HMC Doesn’t Show Updated Version After an Upgrade

I’ve had times where my HMC was still showing the wrong release after I upgraded my VIO servers and AIX servers. I’ve seen this before and it usually comes right after a while, but not always. Gareth Coates has a support page that explains how to resolve this issue.

On the HMC you use the –osrefresh flag as follows:

lssyscfg  -m  servername  -r lpar -F os_version  --osrefresh

Replace servername above with the actual server name.

Gareth also provides a script that refreshes the oslevel for all LPARs on a server and that can be executed by using ssh to the HMC.

lsmpio Command 

The lsmpio command allows you to get details on the disk LUNs that can help you identify the disks correctly.

lsmpio -ql hdisk1
Device:  hdisk1
          Vendor Id:  PURE
         Product Id:  FlashArray
           Revision:  8888
           Capacity:  100.00GiB
      Volume Serial:  624A9370721735F697DB4ADA0019F933  (Page 83 NAA)

In the above I can see the volume serial which I can compare to the volume serial provided to me by the storage group—this way I can be certain I have the correct disk.

POWER9 LPAR Hangs on CA000040 Plus Secure Boot Issue

I’ve seen this on both AIX and VIO LPARs. If they haven’t been rebooted for 814 or more days and your firmware is back-level then the LPAR may hang with a CA000040 at reboot. This is described on the IBM website.

The fix is to change the LPAR or VIO server to POWER8 mode and reactivate it. After the firmware is updated you can then change the LPAR back to default mode and reactivate it so it comes back up in POWER9 mode. The good news is that VIO servers and AIX LPARs can run for more that 814 days (most recently the one I rebooted had been up for over 870 days). The bad news is you can get caught out with things like this. This is one of the many reasons that I recommend that LPARs and VIO servers get rebooted at least once every 6 months and that you schedule patching every six months (or sooner for critical patches).

Also note that for POWER9 FW940 and higher there’s a new firmware secure boot feature. If your boot adapters aren’t up to date on firmware the LPAR should still boot but you will get error messages with SRCs BA5400A5 or BA5400A6. This is documented in the server firmware FW940 readme, however, it’s not mentioned in the FW941 readme which is how I got caught out.

The error shows as fixed memory address alignment errors ending with the BA218003 error code although it may also show as BA2100001, BA2180001 or BA210003. This applies to all 16Gb and higher HBAs. So, please don’t forget to update your HBA firmware prior to upgrading your firmware unless the readmes for server and adapter firmware say otherwise.

HMCScanner

The tool I use the most (apart from nmon) has to be the HMCScanner. As soon as I get access to an environment, I run HMCScanner against every HMC so I have a good picture of the environment. I do this before and after every change I make to a server. A significant amount of information can be obtained using the HMCScanner if you’re using HMCs.
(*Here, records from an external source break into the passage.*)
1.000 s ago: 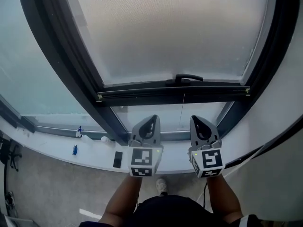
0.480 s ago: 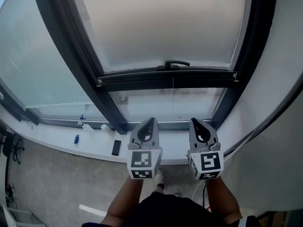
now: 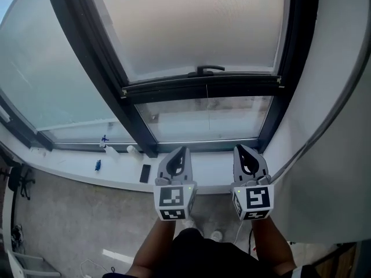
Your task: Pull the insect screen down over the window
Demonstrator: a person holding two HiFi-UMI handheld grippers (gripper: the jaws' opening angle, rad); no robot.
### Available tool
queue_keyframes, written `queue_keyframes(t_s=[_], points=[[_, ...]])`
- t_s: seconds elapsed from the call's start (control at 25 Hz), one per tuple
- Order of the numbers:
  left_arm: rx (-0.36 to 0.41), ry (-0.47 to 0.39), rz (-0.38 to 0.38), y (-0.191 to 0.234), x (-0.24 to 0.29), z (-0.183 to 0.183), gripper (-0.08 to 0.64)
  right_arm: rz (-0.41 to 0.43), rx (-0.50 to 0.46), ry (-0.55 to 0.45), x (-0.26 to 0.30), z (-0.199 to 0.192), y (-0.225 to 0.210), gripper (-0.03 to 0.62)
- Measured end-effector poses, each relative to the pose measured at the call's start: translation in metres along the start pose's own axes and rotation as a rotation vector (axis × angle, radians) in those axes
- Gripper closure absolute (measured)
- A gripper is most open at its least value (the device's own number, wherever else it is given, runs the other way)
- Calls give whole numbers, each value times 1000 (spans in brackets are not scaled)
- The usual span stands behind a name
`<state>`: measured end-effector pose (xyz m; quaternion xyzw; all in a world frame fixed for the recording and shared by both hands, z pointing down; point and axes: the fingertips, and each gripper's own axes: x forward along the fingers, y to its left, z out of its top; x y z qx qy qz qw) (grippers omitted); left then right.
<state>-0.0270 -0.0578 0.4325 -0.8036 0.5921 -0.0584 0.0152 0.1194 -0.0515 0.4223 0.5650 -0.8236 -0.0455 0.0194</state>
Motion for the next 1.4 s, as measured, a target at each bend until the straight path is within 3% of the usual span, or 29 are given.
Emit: queue_keyframes(t_s=[0.36, 0.8, 1.4], points=[[2, -2, -13, 6, -25, -2, 557, -13, -59, 2, -10, 9, 27, 588], [7, 1, -15, 47, -54, -2, 557, -26, -46, -2, -12, 19, 77, 588], [13, -18, -18, 64, -65, 2, 557, -36, -58, -14, -8, 27, 100, 588]])
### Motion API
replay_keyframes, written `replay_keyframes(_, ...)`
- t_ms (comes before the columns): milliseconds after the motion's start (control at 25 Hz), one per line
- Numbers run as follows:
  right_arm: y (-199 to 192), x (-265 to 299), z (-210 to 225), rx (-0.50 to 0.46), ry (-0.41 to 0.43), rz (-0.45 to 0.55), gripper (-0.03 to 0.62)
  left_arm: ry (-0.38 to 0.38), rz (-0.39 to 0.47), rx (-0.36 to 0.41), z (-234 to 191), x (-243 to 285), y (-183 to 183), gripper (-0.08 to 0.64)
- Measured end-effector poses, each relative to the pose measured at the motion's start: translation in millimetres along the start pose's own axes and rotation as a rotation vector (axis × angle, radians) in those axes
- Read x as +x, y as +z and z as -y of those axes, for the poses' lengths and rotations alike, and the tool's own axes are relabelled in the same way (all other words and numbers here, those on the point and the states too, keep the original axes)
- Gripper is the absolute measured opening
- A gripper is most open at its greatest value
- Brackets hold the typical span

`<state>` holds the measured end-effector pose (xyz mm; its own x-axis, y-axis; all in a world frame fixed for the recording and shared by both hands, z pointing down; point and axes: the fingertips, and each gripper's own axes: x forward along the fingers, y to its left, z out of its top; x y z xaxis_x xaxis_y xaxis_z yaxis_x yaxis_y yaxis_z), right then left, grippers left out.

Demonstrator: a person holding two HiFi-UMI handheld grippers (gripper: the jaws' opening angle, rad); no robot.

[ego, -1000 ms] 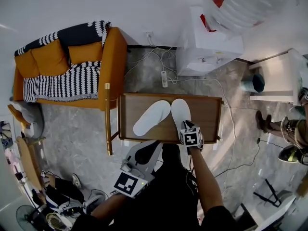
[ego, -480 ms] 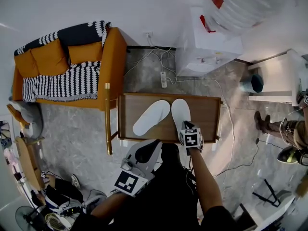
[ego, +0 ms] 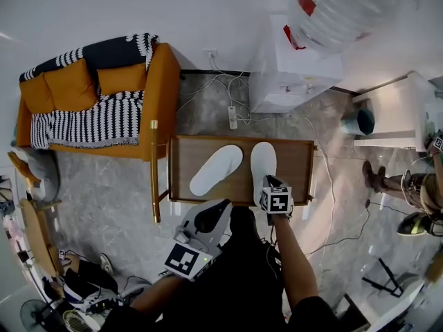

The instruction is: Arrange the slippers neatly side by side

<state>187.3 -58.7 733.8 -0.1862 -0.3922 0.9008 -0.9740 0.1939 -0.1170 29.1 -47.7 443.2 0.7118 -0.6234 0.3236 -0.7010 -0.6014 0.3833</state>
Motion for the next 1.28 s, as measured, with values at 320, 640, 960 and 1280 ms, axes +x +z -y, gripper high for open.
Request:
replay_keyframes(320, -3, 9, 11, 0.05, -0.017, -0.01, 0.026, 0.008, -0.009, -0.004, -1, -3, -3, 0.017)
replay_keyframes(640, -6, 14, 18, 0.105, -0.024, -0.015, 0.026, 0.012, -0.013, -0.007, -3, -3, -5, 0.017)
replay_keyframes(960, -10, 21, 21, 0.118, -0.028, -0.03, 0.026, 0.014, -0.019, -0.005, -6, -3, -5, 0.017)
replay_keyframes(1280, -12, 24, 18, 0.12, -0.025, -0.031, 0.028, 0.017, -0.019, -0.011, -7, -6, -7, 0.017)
HMCScanner is a Java-based tool that connects to your HMC and documents everything on it that the HMC can see. It’s easy to install and can be run from Windows or AIX. On Windows I change into the directory and type in:

hmcScanner.bat  hmcname  hscroot -p password 

Substitute your HMC name for hmcname and the correct username and password

On AIX, there’s a ksh script you run with the same syntax.

The subsequent spreadsheet fully documents whatever the HMC can see, including virtual ethernets and the shared ethernet adapter (SEA). From the output you’ll get a list of all the servers that the HMC can see, including model and serial number, the server firmware levels, the HMC software level and the OS level for the LPARs and VIO servers. If LPARs are firewalled such that the HMC cannot communicate with them using RMC, then you will not see the OS level and you will also not be able to use DLPAR with those LPARs.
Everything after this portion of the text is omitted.